The more important point is where the electricity comes from, and here the labor disruption connects directly to the energy disruption we have analyzed for years. Our work shows that solar, wind, and batteries (SWB) are already the cheapest form of new electricity and are capable of supplying vast quantities of near-zero-marginal-cost power. Solar is the fastest-growing power source in the world and has been doubling roughly every three years, so the supply needed to power a robot fleet is precisely the kind of cheap, abundant, rapidly scaling electricity that SWB is on track to deliver.

These two disruptions reinforce each other. Humanoid robots will help manufacture, install, and maintain the solar panels, wind turbines, and batteries that power them, while the falling cost of clean electricity makes robot labor cheaper still. Energy is therefore best understood as an enabling investment that must be built out in parallel with the robot fleet, not as a ceiling on how many robots we can deploy. A nation that goes all-in on humanoid robots will need to go all-in on clean energy at the same time, and the good news is that the cheapest path to that energy is already the one the world is racing down.

Explore the evidence...

• The per-robot estimate and the headline figure come from our blog How much should we invest in humanoid robotics?, where a rough calculation shows that 100 million robots consuming 10 kWh per day would need about 400 TWh per year, roughly 10% of current US electricity consumption. Read the blog here.
• The scale becomes clearer against today's grid. According to Ember's Global Electricity Review 2026, solar generation reached 2,778 TWh in 2025, a 30% jump in a single year, and it has continued to roughly double every three years. Solar alone met three-quarters of the world's growth in electricity demand that year, clean power met all of it, and renewables overtook coal to supply more than a third of global electricity for the first time. Global solar output is now about the size of the entire European Union's electricity demand. That puts the roughly 3,600 TWh a billion robots would need into perspective. It is a little more than all the solar electricity generated worldwide in 2025, and it would draw on the fastest-growing power source on the planet. See Ember's review here.
• A robot fleet is the same kind of large, fast-growing new load the grid is already learning to absorb. The IEA estimates that global data centers consumed around 485 TWh of electricity in 2025, having grown about 17% that year, and projects this will roughly double to around 950 TWh by 2030, accounting for about 3% of global electricity demand, which is comparable to the entire electricity consumption of Japan. A billion-robot fleet would be a larger load still, but one of the same character, added gradually over a similar span of years rather than all at once. Read the IEA analysis here
• On where the power comes from, our energy research shows that a solar, wind, and battery system can meet effectively all of our electricity demand, and would generate a large surplus of near-zero-cost clean power we call SWB Superpower. Watch RethinkX co-founder Tony Seba explain how SWB can meet 100% of global energy demand, and read about SWB Superpower here.
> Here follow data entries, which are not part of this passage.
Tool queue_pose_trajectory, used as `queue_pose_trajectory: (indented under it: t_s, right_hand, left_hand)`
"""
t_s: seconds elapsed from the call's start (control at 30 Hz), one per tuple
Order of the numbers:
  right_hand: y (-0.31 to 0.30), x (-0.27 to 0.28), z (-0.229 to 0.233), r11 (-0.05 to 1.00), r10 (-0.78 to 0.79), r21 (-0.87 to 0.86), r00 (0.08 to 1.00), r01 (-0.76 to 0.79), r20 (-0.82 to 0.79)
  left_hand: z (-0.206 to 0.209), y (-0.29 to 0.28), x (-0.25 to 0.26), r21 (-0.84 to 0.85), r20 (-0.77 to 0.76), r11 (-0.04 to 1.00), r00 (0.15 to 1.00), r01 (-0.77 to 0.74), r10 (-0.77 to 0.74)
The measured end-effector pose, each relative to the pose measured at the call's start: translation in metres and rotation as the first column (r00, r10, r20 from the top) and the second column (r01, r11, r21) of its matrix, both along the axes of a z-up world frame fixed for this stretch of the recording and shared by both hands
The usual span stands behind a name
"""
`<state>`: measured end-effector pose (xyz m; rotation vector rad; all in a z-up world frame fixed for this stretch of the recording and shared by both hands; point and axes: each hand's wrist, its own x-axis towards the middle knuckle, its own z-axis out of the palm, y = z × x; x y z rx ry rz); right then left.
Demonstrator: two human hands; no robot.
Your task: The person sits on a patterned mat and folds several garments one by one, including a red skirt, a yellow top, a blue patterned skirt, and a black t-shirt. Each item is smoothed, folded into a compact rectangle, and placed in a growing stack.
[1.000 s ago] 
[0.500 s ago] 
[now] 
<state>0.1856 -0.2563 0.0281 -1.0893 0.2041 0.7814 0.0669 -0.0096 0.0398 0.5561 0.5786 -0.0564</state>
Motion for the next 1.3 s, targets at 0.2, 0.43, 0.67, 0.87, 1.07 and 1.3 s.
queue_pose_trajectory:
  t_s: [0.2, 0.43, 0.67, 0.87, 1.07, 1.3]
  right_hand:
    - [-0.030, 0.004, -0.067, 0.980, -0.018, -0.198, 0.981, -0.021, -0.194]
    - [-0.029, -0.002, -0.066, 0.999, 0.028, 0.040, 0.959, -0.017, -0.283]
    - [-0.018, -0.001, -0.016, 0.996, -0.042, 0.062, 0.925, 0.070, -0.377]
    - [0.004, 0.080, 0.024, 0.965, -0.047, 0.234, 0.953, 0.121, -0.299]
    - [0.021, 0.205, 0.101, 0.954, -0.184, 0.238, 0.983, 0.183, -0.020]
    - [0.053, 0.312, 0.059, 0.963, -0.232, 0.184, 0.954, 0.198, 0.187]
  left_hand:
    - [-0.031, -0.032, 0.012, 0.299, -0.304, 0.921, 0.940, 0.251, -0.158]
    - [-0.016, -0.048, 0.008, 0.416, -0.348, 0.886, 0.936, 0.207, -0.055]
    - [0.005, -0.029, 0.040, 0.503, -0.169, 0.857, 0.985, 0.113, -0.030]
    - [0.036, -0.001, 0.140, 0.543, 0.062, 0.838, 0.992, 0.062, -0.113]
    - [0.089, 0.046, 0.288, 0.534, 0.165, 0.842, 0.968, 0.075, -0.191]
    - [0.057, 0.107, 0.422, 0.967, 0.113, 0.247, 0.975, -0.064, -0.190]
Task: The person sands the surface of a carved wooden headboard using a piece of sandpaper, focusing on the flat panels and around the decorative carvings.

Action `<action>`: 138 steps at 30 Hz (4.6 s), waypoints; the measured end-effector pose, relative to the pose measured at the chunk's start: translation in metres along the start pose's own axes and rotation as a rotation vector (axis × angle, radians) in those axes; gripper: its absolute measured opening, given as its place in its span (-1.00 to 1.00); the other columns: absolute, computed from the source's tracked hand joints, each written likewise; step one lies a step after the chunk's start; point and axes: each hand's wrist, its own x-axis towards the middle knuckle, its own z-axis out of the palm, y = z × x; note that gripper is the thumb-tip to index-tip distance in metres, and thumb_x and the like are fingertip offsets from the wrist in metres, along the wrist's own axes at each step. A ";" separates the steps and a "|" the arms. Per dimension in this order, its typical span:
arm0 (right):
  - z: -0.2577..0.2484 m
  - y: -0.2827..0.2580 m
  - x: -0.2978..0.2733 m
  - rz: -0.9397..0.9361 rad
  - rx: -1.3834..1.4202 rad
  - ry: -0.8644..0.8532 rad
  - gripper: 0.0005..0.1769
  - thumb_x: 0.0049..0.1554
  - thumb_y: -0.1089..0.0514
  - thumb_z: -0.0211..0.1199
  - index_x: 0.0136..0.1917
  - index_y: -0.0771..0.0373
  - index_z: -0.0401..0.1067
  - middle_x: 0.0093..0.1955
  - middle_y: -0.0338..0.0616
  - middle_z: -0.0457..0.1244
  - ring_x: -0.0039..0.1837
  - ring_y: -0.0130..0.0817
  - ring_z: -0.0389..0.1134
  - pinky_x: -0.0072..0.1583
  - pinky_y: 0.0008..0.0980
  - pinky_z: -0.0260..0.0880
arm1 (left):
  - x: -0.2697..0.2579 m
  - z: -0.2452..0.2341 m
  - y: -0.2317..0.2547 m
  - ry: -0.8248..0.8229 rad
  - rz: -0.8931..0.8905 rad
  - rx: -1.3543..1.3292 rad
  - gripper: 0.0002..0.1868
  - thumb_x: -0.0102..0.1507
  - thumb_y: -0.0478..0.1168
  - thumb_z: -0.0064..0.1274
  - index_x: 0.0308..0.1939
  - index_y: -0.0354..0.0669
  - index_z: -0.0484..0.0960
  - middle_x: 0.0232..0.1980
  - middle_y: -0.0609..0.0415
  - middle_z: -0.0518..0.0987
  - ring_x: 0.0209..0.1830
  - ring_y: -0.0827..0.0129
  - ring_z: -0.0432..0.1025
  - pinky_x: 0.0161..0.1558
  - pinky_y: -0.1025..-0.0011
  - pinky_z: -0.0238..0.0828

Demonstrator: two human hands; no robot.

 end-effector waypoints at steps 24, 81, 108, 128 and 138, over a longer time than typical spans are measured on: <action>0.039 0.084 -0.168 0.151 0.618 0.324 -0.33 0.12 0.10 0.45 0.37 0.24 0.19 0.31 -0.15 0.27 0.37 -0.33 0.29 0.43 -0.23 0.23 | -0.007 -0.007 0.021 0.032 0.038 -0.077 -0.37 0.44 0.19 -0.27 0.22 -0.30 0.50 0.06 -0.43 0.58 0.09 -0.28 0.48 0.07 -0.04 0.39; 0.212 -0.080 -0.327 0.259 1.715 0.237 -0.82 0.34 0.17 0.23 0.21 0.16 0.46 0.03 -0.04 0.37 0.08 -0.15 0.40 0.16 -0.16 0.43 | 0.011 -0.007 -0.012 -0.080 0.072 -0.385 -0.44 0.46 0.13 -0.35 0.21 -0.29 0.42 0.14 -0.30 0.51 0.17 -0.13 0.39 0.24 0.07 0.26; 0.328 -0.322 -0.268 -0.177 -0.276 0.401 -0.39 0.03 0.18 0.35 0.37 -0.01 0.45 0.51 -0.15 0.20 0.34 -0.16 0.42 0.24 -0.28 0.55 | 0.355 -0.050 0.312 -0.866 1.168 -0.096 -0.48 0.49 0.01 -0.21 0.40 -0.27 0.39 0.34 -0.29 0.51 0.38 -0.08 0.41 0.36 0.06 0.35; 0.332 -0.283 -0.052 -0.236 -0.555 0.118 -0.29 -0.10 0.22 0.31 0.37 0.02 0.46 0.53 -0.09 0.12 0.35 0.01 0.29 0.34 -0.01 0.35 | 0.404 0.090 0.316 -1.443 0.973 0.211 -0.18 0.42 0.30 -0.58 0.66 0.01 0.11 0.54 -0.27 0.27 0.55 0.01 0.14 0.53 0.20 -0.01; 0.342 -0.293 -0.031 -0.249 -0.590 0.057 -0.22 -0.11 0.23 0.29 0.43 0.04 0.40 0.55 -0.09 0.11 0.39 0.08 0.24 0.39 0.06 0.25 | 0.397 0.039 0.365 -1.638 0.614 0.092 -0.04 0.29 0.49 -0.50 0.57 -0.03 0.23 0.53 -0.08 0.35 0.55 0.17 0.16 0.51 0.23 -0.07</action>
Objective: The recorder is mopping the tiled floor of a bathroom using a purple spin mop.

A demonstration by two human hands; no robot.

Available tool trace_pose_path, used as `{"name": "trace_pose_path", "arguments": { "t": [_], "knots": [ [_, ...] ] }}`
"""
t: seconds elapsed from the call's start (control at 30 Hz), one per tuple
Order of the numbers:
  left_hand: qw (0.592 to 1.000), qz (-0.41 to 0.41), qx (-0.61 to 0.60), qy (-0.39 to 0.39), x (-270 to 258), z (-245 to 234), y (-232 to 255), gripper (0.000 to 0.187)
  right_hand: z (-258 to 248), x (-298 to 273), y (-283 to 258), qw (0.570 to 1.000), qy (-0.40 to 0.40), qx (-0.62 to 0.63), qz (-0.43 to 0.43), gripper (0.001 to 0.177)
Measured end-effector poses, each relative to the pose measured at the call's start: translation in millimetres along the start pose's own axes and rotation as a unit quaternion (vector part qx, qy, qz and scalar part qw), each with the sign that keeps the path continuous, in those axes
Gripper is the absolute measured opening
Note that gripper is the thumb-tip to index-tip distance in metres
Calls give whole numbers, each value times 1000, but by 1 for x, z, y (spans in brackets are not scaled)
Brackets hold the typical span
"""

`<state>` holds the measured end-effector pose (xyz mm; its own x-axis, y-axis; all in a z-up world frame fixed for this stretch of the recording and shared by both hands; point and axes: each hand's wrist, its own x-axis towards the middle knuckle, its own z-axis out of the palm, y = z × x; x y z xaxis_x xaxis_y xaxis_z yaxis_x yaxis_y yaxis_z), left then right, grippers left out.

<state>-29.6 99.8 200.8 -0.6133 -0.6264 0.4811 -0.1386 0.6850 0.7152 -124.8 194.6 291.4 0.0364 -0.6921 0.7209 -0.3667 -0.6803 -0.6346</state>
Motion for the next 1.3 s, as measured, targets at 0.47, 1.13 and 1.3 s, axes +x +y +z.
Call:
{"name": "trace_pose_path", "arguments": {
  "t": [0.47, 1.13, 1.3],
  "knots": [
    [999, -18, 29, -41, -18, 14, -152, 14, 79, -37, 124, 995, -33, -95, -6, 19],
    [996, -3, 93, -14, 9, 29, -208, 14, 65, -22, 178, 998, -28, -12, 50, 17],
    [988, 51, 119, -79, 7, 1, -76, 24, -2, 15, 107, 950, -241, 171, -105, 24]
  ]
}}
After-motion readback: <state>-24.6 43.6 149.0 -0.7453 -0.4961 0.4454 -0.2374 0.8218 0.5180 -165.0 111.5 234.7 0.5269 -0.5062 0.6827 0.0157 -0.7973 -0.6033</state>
• For the full analysis of how a 100% SWB system would work, including regional case studies, see our Rethinking Energy report here or our Understanding Stellar Energy Report here.
• The reason the energy and labor disruptions accelerate one another is the subject of Insight 9 in our insights into humanoid robotics: robots make the build-out of energy infrastructure cheaper and faster, while cheap clean energy drives down the cost of robot labor. Read the insights here.

Witness the transformation

In the span of just fifteen years, the working horse went from providing the vast majority of road travel to a tiny fraction of it. The automobile had arrived, and the fate of the horse was sealed. We are now on the cusp of a disruption every bit as swift and complete, except this time, we humans are the horses.

A convergence of sensors, computing, actuators, and batteries now gives humanoid robots the capability to perform both cognitive and physical work. AI is already taking on cognitive tasks once reserved for people, and humanoid robots are bringing the same capability to physical tasks. For the first time, the supply of available labor can expand as fast as machines can be built and trained. These systems are already approaching cost parity with human labor across much of the global economy, and their cost will keep falling while their capability keeps rising.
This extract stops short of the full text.